Word for word, please restate the lines from the beginning of the data through the line in which "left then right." appears.

#### [DATASET CONTENT]
══════════

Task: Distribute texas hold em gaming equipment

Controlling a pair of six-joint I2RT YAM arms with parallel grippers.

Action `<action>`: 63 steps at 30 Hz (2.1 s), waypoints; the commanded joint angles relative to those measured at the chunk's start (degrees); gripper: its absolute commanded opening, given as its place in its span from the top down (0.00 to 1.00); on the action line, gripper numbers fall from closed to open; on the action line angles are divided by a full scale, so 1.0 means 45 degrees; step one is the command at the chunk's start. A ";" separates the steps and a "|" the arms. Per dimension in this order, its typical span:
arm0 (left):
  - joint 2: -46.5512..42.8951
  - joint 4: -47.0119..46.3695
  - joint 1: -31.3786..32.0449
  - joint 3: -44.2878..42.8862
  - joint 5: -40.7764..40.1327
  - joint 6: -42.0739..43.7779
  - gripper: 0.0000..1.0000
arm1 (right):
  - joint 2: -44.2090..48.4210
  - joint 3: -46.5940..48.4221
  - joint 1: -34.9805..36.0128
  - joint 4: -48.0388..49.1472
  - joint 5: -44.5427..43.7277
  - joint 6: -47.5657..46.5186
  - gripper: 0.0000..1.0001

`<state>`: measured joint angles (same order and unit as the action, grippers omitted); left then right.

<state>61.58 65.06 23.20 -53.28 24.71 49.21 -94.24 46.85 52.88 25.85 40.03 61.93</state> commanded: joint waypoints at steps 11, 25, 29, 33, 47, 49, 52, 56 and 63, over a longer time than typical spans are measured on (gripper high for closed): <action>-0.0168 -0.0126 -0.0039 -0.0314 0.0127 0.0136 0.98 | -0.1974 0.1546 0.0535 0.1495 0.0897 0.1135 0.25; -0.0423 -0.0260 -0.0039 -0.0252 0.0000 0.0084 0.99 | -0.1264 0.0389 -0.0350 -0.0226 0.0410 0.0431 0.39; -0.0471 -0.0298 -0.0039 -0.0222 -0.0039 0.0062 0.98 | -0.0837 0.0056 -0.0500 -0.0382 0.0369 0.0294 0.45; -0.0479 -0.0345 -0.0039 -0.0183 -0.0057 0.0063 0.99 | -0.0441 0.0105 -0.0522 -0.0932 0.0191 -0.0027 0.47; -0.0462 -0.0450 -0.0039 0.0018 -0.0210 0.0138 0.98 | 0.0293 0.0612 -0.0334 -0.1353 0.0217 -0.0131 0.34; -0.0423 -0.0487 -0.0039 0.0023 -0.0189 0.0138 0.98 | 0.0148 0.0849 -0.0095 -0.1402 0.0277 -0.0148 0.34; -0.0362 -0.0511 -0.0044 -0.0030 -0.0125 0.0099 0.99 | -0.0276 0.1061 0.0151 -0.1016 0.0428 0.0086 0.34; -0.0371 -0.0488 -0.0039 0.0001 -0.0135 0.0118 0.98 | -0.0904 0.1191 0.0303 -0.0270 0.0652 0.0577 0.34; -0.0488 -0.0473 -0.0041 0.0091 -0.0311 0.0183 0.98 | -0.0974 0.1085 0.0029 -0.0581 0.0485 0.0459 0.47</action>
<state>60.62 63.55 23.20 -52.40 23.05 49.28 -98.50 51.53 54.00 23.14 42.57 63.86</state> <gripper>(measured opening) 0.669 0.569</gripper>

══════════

#### [FINAL ANSWER]
Task: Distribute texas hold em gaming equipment

Controlling a pair of six-joint I2RT YAM arms with parallel grippers.

Action `<action>`: 63 steps at 30 Hz (2.1 s), waypoints; the commanded joint angles relative to those measured at the chunk's start (degrees); gripper: its absolute commanded opening, given as its place in its span from the top down (0.00 to 1.00); on the action line, gripper numbers fall from closed to open; on the action line angles are divided by a full scale, so 1.0 means 45 degrees; step one is the command at the chunk's start. A ";" separates the steps and a "|" the arms. Per dimension in this order, its typical span:
arm0 (left):
  - joint 2: -46.5512..42.8951
  - joint 4: -47.0119..46.3695
  - joint 1: -31.3786..32.0449
  - joint 3: -44.2878..42.8862
  - joint 5: -40.7764..40.1327
  - joint 6: -42.0739..43.7779
  - gripper: 0.0000..1.0000
arm1 (right):
  - joint 2: -44.2090..48.4210
  - joint 3: -46.5940..48.4221
  - joint 1: -34.9805..36.0128
  - joint 4: -48.0388..49.1472
  - joint 5: -44.5427..43.7277
  - joint 6: -47.5657..46.5186
  - gripper: 0.0000..1.0001

`<state>`: measured joint angles (same order and unit as the action, grippers omitted); left then right.

Work on the exercise is complete.